Module 12

Confidence interval

Introduction

1. Definition

2. Obtaining confidence interval estimates for population means on jamovi

3. Confidence intervals in relation to a statistical test on jamovi

Introduction

Confidence interval (CI or C.I.) is a interval estimate for a population parameter.
CI is most common-used for the population mean μ. But many researchers also use it on parameters such as correlation, effect size, etc. In principle, it can be applied to any population parameter.
Reporting the CI based on the sample data complements the p value in null hypothesis significance test (NHST) by providing the reader more information about variability and uncertainty.

1. Definition

A confidence interval consists of
- an upper limit
- a lower limit
- an associated probability
The upper and lower limits are, in fact, random variables depending on sampling (as a "trial" under the probability-theory idea). Once a sample is obtained, we can compute the estimated values (also simply known as "estimates" in statistics) for the limits based on the sample data and the associated probability.
In the case of CI for the population mean, the point estimate of the population mean (usually equal to the sample mean M) is always at the mid point between the estimates of the upper and lower limits.
This is also how the CI for μ is computed: upper limit = M + width, lower limit = M - width, where width = (critical value of t) x (standard error of the mean).
The most commonly-used associated probability is 95%. The probability is often formally denoted as (1 - α), where α is the level of significance (often set at .05) because CI can be interpreted in the context of NHST.
The statement "Based on our sample, the 95% CI of the population mean is (30, 50)" can be formally understood as "We have applied the formula of CI for population mean on our sample, and we found that the upper and lower limits are, respectively, 50 and 30. If the same CI formula is applied to future samples, 95% of such samples will produce a 95% CI that contains the population mean."
However, a 95% CI for μ is often practically interpreted as "This interval has 95% of chance of containing the population mean", which serves the purposes.
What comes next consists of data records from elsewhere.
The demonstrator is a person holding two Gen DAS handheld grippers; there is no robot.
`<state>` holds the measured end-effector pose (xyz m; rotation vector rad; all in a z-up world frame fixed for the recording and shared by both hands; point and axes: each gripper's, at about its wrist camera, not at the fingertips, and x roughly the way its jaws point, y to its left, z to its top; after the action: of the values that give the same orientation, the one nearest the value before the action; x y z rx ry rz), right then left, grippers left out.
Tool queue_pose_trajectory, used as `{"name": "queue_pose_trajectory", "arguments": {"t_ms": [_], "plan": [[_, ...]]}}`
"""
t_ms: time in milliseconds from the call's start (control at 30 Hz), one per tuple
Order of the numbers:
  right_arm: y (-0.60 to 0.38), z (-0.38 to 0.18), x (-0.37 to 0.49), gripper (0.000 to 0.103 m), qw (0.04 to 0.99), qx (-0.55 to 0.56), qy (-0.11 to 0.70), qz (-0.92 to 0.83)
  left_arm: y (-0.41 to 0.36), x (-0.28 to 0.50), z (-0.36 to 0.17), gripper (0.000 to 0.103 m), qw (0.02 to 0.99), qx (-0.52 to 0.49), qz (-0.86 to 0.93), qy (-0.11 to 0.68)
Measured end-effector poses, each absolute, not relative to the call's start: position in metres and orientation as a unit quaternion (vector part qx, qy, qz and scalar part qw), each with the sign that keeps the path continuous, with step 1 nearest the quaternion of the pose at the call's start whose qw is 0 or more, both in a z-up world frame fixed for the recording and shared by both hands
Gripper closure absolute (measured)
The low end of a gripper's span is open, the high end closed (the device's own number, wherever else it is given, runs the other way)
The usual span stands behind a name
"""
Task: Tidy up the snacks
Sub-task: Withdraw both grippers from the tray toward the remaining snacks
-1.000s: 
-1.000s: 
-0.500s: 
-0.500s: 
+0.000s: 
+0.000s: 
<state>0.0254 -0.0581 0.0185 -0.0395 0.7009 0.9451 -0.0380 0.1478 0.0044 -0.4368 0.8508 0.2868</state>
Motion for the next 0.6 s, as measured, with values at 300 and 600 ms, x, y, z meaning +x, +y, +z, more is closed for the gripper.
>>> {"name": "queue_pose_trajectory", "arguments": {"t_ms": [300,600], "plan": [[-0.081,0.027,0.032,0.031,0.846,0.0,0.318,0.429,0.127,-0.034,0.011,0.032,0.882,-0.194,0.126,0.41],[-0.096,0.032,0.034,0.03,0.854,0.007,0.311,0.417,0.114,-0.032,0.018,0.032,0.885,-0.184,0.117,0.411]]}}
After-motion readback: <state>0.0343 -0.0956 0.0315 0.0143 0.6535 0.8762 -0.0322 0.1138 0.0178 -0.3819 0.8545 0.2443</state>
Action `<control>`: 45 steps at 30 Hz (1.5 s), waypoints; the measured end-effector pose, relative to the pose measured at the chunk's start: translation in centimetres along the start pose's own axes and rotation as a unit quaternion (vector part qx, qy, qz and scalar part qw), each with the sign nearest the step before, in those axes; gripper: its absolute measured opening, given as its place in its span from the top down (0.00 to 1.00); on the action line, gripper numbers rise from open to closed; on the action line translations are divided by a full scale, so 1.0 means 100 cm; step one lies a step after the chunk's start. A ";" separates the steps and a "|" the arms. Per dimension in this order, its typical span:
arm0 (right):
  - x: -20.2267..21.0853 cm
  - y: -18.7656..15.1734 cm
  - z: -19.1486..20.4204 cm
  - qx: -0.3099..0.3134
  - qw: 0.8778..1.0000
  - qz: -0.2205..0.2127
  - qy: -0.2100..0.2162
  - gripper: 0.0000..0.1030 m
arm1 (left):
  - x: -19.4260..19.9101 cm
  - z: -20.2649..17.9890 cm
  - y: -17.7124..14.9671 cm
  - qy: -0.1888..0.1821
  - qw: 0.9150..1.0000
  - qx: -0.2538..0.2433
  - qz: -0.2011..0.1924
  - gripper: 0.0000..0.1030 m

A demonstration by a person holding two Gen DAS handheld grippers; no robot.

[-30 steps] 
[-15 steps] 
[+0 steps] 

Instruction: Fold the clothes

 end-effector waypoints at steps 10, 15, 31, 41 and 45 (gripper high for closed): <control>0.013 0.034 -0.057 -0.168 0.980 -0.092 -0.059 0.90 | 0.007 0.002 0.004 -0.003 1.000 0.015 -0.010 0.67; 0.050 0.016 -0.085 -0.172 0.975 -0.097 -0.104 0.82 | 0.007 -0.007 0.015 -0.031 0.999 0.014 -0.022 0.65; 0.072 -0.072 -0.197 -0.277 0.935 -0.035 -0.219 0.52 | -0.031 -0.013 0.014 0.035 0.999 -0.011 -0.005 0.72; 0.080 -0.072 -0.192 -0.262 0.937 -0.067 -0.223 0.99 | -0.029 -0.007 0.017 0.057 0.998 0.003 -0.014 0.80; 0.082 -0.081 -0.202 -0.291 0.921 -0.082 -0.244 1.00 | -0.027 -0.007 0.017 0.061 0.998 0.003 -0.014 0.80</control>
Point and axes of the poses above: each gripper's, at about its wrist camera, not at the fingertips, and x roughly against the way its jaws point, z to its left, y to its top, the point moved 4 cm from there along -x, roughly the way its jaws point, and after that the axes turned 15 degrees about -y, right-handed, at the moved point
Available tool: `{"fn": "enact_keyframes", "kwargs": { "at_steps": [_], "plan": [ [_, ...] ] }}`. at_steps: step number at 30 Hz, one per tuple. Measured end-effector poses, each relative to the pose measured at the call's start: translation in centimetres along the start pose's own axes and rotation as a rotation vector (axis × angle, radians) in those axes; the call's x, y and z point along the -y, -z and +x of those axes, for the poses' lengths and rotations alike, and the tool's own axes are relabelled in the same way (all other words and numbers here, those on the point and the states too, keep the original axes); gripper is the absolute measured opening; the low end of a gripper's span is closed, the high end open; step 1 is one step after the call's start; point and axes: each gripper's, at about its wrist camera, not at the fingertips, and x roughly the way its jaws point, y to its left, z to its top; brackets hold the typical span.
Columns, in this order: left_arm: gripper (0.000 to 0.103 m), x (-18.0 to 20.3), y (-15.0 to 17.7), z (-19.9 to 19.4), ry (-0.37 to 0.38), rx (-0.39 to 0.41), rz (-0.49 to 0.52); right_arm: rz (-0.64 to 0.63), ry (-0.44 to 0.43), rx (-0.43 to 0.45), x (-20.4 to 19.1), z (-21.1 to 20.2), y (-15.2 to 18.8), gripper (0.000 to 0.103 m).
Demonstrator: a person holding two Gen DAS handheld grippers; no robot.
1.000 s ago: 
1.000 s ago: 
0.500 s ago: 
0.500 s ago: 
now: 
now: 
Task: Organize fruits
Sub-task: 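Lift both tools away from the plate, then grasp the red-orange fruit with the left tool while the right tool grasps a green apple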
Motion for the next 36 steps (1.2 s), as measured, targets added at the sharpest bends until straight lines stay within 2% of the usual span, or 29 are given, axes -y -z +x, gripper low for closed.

2. Obtaining confidence interval estimates for population means on jamovi

After opening the data file in jamovi, go to Exploration and then choose Descriptive.

Then, select the variable for which you would like to compute the CI for population mean. Just drag the variable from the left window to the right window under "Variables". You can also use the arrow button in between.
In this example, we choose the variable sleep (average sleep duration, in number of hours).
You'll see some basic descriptives shown on the Results panel on the right.

Next, on the left panel under "Statistics", go down and check the checkbox of "Confidence interval for Mean".
After checking the box, you can also adjust the associated probability (set to 95% by default).
You can then see the upper and lower limits displayed on the right-hand-side Results panel.
In this example, the 95% CI for the population mean sleep duration (in hours) is (7.28, 7.45).

When obtaining the descriptives, jamovi allows you to split the data based on the levels of another nominal (categorical) variable.
This comes in handy when you want to obtain the confidence interval(s) for a specific group (or multiple groups) specified in the nominal variable.
For example, if we would like to obtain the 95% CI for mean separately for females (Gender = 0) and males (Gender = 1).
We can select Gender and put it under the window "Split by".
On the Results panel on the right-hand-side, all the descriptives will be split based on the groups under the Gender variable.
Specifically, the 95% CI will for each value of the Gender variable (0=female, 1=male) will be shown.
In this example, the 95% CI for the population mean sleep duration for female is (7.22, 7.46) and that for male is (7.27, 7.50).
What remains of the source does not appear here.